WHAT THIS TASK INVOLVES | Extract each line of the records below that contains the word "green".

Recorded data
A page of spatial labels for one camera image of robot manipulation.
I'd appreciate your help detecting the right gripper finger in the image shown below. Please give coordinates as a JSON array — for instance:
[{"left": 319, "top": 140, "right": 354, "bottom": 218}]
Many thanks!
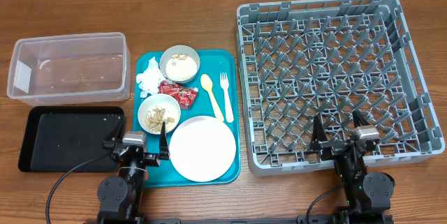
[
  {"left": 309, "top": 115, "right": 328, "bottom": 151},
  {"left": 352, "top": 110, "right": 370, "bottom": 128}
]

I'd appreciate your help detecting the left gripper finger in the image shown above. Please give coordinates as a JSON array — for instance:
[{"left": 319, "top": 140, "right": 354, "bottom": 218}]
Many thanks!
[
  {"left": 104, "top": 116, "right": 125, "bottom": 142},
  {"left": 159, "top": 122, "right": 170, "bottom": 160}
]

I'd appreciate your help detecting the pink round plate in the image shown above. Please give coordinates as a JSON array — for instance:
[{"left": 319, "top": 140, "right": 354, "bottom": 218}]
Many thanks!
[{"left": 169, "top": 116, "right": 236, "bottom": 182}]

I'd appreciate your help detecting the green bowl with nuts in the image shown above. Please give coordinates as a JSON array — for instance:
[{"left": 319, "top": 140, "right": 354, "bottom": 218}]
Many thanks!
[{"left": 137, "top": 94, "right": 181, "bottom": 135}]

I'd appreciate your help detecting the yellow plastic spoon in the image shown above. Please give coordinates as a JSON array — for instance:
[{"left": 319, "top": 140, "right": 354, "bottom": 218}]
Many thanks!
[{"left": 200, "top": 74, "right": 224, "bottom": 121}]

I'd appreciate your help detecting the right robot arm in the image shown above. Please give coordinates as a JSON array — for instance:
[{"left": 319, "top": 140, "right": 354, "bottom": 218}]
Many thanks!
[{"left": 305, "top": 110, "right": 395, "bottom": 224}]

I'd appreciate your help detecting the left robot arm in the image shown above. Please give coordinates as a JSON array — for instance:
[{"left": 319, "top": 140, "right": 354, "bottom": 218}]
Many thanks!
[{"left": 96, "top": 123, "right": 170, "bottom": 223}]

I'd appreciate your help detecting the grey dishwasher rack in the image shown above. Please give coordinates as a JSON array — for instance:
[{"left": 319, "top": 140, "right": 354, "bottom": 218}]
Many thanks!
[{"left": 236, "top": 0, "right": 446, "bottom": 176}]

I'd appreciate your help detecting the teal plastic tray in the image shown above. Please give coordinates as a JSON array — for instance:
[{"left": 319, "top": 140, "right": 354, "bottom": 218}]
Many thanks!
[{"left": 133, "top": 50, "right": 241, "bottom": 188}]

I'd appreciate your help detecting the black plastic tray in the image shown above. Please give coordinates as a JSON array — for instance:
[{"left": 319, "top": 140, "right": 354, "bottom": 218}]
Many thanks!
[{"left": 17, "top": 106, "right": 125, "bottom": 172}]

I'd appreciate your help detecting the red snack wrapper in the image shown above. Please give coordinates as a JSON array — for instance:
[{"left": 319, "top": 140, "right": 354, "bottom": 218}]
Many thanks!
[{"left": 159, "top": 81, "right": 198, "bottom": 110}]

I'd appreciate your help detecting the crumpled white napkin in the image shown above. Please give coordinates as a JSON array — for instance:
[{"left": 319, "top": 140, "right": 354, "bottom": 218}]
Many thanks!
[{"left": 136, "top": 57, "right": 166, "bottom": 98}]

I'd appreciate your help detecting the clear plastic bin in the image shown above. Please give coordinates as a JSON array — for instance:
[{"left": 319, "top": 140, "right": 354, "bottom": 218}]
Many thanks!
[{"left": 6, "top": 32, "right": 131, "bottom": 106}]

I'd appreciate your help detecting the grey bowl with rice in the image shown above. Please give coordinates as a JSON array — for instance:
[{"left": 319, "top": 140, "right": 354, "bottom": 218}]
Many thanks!
[{"left": 159, "top": 45, "right": 200, "bottom": 84}]

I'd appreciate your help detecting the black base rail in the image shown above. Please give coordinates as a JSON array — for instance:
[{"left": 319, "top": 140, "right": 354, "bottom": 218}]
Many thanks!
[{"left": 83, "top": 214, "right": 395, "bottom": 224}]

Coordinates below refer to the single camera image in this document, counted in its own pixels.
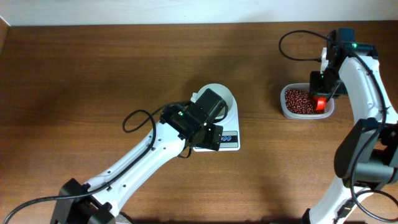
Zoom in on red beans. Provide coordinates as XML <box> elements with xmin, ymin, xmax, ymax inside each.
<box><xmin>284</xmin><ymin>89</ymin><xmax>325</xmax><ymax>115</ymax></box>

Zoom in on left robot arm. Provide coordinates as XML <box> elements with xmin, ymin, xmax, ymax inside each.
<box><xmin>51</xmin><ymin>86</ymin><xmax>233</xmax><ymax>223</ymax></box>

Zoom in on clear plastic food container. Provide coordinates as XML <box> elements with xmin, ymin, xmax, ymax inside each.
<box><xmin>280</xmin><ymin>83</ymin><xmax>335</xmax><ymax>119</ymax></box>

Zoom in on orange measuring scoop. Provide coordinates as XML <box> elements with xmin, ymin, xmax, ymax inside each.
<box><xmin>312</xmin><ymin>96</ymin><xmax>326</xmax><ymax>111</ymax></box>

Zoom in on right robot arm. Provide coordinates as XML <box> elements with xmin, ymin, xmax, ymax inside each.
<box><xmin>304</xmin><ymin>28</ymin><xmax>397</xmax><ymax>223</ymax></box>

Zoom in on white round bowl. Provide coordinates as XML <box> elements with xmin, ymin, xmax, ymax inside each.
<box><xmin>192</xmin><ymin>83</ymin><xmax>233</xmax><ymax>112</ymax></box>

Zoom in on white digital kitchen scale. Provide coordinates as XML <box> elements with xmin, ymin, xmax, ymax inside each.
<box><xmin>191</xmin><ymin>93</ymin><xmax>241</xmax><ymax>152</ymax></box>

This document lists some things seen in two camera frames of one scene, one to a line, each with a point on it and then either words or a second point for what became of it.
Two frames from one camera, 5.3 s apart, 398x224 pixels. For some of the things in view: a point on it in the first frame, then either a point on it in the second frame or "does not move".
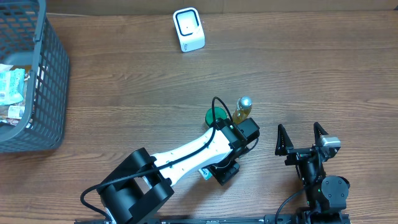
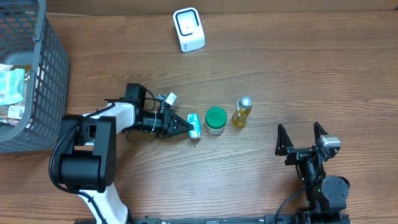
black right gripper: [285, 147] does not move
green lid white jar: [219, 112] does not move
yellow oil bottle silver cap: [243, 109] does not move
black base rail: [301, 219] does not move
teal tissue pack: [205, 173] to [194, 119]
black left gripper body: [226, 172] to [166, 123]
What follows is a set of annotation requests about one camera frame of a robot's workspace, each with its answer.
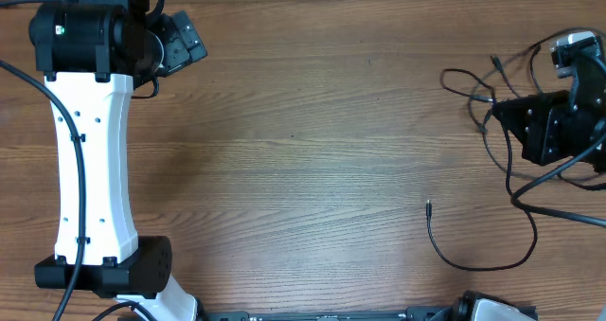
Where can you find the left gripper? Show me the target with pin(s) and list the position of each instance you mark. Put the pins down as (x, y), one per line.
(185, 46)

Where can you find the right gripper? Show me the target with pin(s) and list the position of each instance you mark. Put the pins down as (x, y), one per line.
(539, 140)

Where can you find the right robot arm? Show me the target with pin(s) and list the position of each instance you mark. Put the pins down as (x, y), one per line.
(473, 305)

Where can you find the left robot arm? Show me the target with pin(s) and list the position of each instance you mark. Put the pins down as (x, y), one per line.
(93, 55)

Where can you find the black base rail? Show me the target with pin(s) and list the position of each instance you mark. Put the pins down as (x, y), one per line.
(417, 313)

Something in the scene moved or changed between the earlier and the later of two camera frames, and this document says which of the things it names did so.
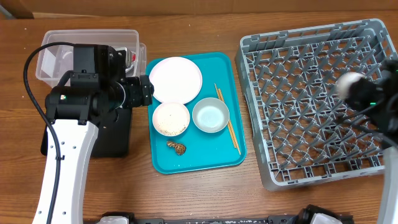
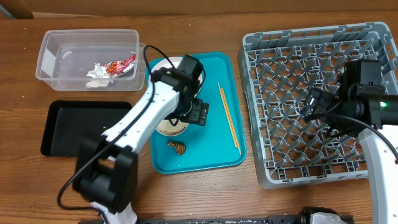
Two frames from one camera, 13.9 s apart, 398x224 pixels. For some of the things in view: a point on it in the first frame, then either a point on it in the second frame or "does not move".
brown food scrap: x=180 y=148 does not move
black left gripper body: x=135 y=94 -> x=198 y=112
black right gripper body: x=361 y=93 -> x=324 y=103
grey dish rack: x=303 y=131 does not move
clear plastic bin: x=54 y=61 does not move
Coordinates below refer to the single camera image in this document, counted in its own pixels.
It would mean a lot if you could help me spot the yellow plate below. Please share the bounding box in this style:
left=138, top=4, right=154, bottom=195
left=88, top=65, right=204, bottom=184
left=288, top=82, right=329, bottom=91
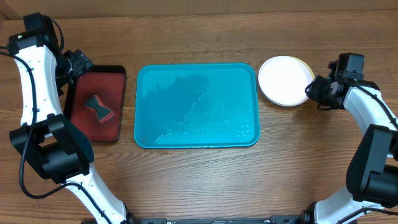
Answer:
left=292, top=57, right=315, bottom=105

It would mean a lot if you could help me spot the pink plate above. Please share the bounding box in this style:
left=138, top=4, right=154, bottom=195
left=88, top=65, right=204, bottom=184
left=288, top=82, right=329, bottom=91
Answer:
left=257, top=56, right=300, bottom=107

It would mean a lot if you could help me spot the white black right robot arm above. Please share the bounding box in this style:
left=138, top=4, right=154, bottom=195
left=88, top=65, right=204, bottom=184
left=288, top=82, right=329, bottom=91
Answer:
left=297, top=53, right=397, bottom=224

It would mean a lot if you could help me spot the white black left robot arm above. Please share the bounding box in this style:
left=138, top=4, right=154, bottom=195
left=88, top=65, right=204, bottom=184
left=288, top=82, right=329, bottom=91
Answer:
left=1, top=12, right=138, bottom=223

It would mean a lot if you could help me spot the dark red tray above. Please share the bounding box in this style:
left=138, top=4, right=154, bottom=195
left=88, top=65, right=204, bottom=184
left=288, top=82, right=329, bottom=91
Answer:
left=63, top=65, right=127, bottom=142

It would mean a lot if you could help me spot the teal plastic tray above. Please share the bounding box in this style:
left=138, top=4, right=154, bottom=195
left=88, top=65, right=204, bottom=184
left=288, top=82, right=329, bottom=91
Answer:
left=134, top=63, right=261, bottom=149

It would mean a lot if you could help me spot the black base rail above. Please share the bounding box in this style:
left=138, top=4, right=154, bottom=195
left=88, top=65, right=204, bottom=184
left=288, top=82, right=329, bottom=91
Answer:
left=122, top=215, right=300, bottom=224

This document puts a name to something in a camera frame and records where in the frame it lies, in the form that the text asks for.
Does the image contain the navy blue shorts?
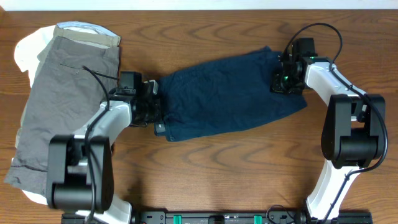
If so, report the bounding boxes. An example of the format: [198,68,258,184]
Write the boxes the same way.
[155,47,307,141]

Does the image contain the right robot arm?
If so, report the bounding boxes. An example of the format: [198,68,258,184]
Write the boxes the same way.
[271,38,388,223]

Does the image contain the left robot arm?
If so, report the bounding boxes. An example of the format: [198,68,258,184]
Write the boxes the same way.
[46,72,161,223]

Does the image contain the grey shorts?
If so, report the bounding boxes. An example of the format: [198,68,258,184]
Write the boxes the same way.
[4,37,119,195]

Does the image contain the khaki shorts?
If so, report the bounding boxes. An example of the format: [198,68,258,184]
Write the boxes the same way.
[35,25,121,78]

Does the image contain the white garment under pile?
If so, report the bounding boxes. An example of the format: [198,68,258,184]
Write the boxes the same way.
[11,24,57,207]

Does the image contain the right camera cable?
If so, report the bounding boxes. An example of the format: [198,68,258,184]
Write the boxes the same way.
[282,22,389,224]

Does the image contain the camera cable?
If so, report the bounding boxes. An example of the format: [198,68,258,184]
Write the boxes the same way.
[282,22,389,224]
[81,65,121,224]

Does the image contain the left camera cable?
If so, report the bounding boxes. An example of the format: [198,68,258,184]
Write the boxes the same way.
[81,65,121,224]

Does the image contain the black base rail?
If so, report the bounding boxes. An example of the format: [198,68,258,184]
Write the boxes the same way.
[60,210,373,224]

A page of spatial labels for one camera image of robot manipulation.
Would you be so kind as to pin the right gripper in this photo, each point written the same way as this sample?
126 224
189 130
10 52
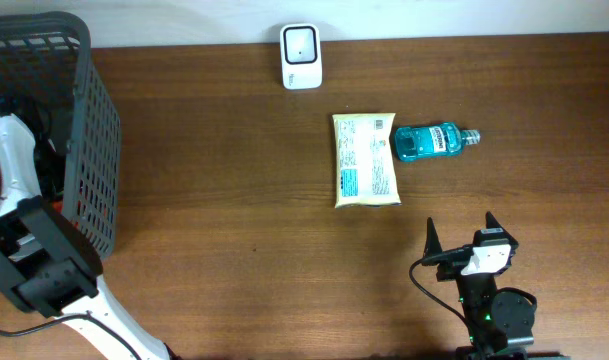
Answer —
454 256

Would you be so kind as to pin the blue Listerine mouthwash bottle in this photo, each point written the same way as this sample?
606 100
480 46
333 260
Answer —
442 140

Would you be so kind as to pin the yellow wet wipes pack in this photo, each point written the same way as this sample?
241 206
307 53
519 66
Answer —
364 162

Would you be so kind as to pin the red Hacks candy bag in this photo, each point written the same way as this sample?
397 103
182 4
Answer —
57 205

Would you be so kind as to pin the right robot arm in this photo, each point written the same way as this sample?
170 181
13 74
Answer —
499 321

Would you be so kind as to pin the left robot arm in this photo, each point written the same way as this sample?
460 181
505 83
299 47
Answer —
47 265

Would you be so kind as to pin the white barcode scanner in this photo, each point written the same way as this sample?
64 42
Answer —
301 59

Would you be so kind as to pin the grey plastic mesh basket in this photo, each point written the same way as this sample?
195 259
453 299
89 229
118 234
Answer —
45 62

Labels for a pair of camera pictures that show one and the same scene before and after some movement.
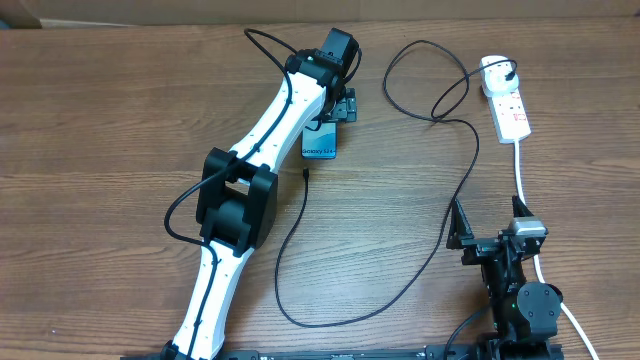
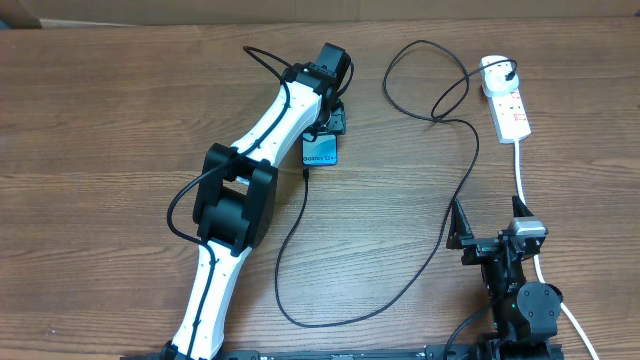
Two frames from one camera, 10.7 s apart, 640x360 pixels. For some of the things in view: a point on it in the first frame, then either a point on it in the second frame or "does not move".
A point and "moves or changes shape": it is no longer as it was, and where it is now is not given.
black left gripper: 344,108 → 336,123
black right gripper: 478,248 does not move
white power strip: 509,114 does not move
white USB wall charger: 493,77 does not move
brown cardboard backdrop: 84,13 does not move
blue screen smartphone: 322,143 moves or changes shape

ANSWER TO THIS PROBLEM |
I'd appreciate your help detecting the green bowl with nuts in the image shown above. Please give coordinates as a JSON array — for instance:
green lid white jar: [219, 112] does not move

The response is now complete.